Bangladesh needs to be serious to get the fourth pillar for its growing economy giving much importance to financial sector development to successfully make the country one of the top 20 economies of the world, says Asian Development Bank (ADB).
“Financial sector development can be the fourth pillar of the Bangladesh economy,” said ADB Country Director Manmohan Parkash in an interview with UNB noting that Bangladesh economy is largely driven by domestic consumption, remittance and trade.
He said preparing a 10-year roadmap for financial sector development based on three pillars of financial integration, fiscal transparency and financial resilience could help further catalyse Bangladesh economy, and financial markets.
“It’ll also protect the economy against external shocks,” ADB Country Director said adding that if there is a better financial integration any crisis can easily be dealt with because of the same standards and similar rules in place.
Citing the examples of Singapore and Hong Kong, he said their GDP is more than that of Bangladesh despite being very small countries because they have a very strong financial sector. “If you can have a strong financial sector, it can actually become another driver to the Bangladesh economy.”
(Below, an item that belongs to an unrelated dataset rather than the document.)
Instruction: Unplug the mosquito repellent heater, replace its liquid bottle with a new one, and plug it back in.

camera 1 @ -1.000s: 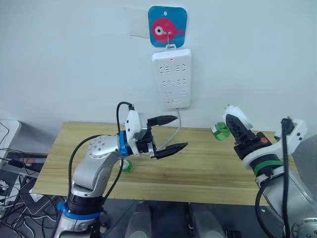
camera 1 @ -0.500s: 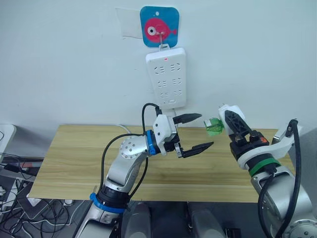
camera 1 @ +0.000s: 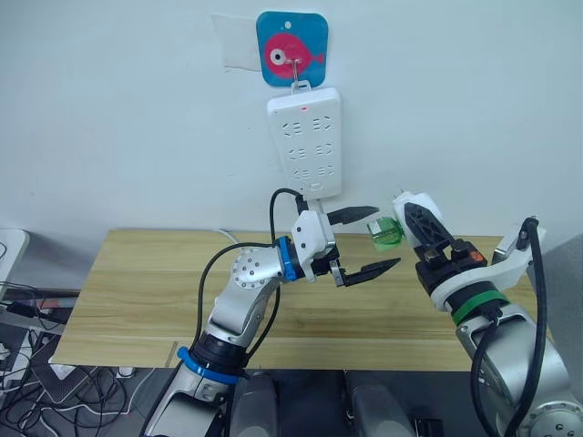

Parkash, however, said developing a strong financial sector is not something that Bangladesh can achieve in six months or one year, and there are lots of international experiences that can be brought in.
“Probably, you need a 10-year roadmap that can help you take full advantage of the financial sector,” he said adding that the openness of information brings confidence among all.
Parkash, who joined the ADB in 2002, said Bangladesh is seen as a model for growth today even in difficult global economic outlook and Bangladesh will stand out by growing at record 8 percent in 2019 and 2020.
The growth is expected to moderate across most of the developing Asia at 5.7 percent in 2019 and 5.6 percent in 2020. However, according to the ADB, South Asia will buck this trend growing at 6.8 percent in 2019 and 6.9 percent in 2020.
“This is actually very good news (Bangladesh growth) – which also means that the continued political calm, sound macroeconomic policies of the government, pragmatic steps that have been taken and right development priorities are contributing to this whole thing,” said the ADB Country Director.
Taking Advantage of 3 Things
Parkash, who oversees the implementation of the ADB Country Partnership Strategy for Bangladesh (2016-2020), said the country’s GDP crossed $300 billion this year and the ADB wishes it reaches $1 trillion by 2030.
To achieve this, Parkash said, Bangladesh will have to take full advantage of its demographic dividend, exploit its locational advantage by enhancing its connectivity with east, west and north, and promote trade and investment by developing a resilient and strong financial sector.
“A strong financial sector helps regional and international market integrate, attract long-term investments, PPPs, and deepen and broaden economic integrations,” he said.
Domestically, Parkash said, it helps improve financial sector stability, increase the efficiency and liquidity of markets, and strengthen the regulatory environment.
Responding to a question, the ADB Country Director said Bangladesh has done very well as far as trade integration is concerned but one thing Bangladesh needs to do more is financial integration.
Talking about young population, Parkash laid emphasis on making them a skilled labour force and making them employable so that they can contribute to the economy.
The ADB Country Director said Bangladesh’s remittance inflow is currently on the low-end as its skill base is low.
He said almost 12 million Bangladeshis are living abroad and they are remitting US$ 15 billion annually. “With the same number of people by 2030, I hope, you can get almost US$ 100 billion worth of remittances.”
Parkash said Bangladesh capital market is developing after stocks market debacles in late 2010 and early 2011.
“Fortunately, after that, some good measures and actions have been taken,” he said recalling the time the government had requested the ADB to provide assistance.
Parkash said today not many people are coming from outside and investing because they do not know whether and how they will get the money back and whether the companies are adopting good corporate governance.
With better financial integration, there will be lower amount of remittances coming through informal channels, he said. “Also, the cost of doing business will go down. The cost will be largely dependent on how the financial structuring has been done.”
The ADB Country Director said financial literacy promotes sustainable market development.
He said more informed and rational individual decisions develop a more competitive and fair market. “It incentivises financial industries to be more innovative to develop new products and services to meet clients’ new demand.”
Parkash said financial literacy helps create new wealth and benefits individual citizens who must manage longevity risk with better wealth management.
He said to gain a full advantage of new regulatory regimes, financial education is necessary to encourage people to change their behaviours and become more serious about their wealth management using these new financial instruments.
Parkash said financial education is critical for strong and effective investor protection. “Indeed, even financially literate individuals sometimes make mistakes.”
With financial sophistication, he said, the number of people deceived by fraudulent investment operations reminds us that financial education does not fully provide protection against fraud, and investor protection must be pursued under a better implementation framework by regulators.
He said financial literacy will teach people how to create new wealth and how to make the best use of opportunities that are available. “That’s why financial literacy goes hand in hand with investors’ protection.”